- Type: Treasure hoard
- Material: Gold
- Symbols: Menorah, Shofar, Torah
- Discovered: 2013 Jerusalem, at the foot of the Temple Mount
- Discovered by: Eilat Mazar
- Present location: Israel Museum, Jerusalem
- Culture: Byzantine

= Ophel Treasure =

Old collection of gold coins

The Ophel treasure is a 1,400-year-old collection of 36 gold coins and a large gold medallion discovered in 2013 on the foot of Jerusalem's Temple Mount by archeologist Eilat Mazar. The medallion is engraved with Jewish symbols like a seven-branched menorah, a shofar and a Torah scroll.

==Dating==
Mazar dated her findings to the Persian conquest of Jerusalem in 614 BCE.
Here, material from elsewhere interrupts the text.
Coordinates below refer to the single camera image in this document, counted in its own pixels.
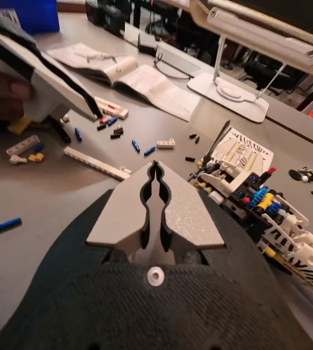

After the Persians conquered Jerusalem, many Jews returned to the city and formed the majority of its population. According to Lior Sandberg, numismatics specialist at the Institute of Archaeology, "the 36 gold coins can be dated to the reigns of different Byzantine emperors, ranging from the middle of the fourth century CE to the early seventh century CE...The cache was abandoned most probably after the Persian conquest of Jerusalem and after the Persians changed their attitude to the Jews and allowed their expulsion from the city. The fact that the gold was not properly hidden nor taken back attests to the tragic circumstances that led to its abandonment."

==Significance==
The menorah, a candelabrum with seven branches, is the national symbol of the state of Israel and one of the oldest symbols of the Jewish faith. Mazar said: "We have been making significant finds from the First Temple Period in this area, a much earlier time in Jerusalem’s history, so discovering a golden seven-branched Menorah from the seventh century CE at the foot of the Temple Mount was a complete surprise." Israeli Prime Minister Benjamin Netanyahu called the treasure "a magnificent discovery." He also said, "It attests to the ancient Jewish presence and to the sanctity of this place...This is historic testimony, of the highest order, to the Jewish people's link to Jerusalem, to its land and to its heritage."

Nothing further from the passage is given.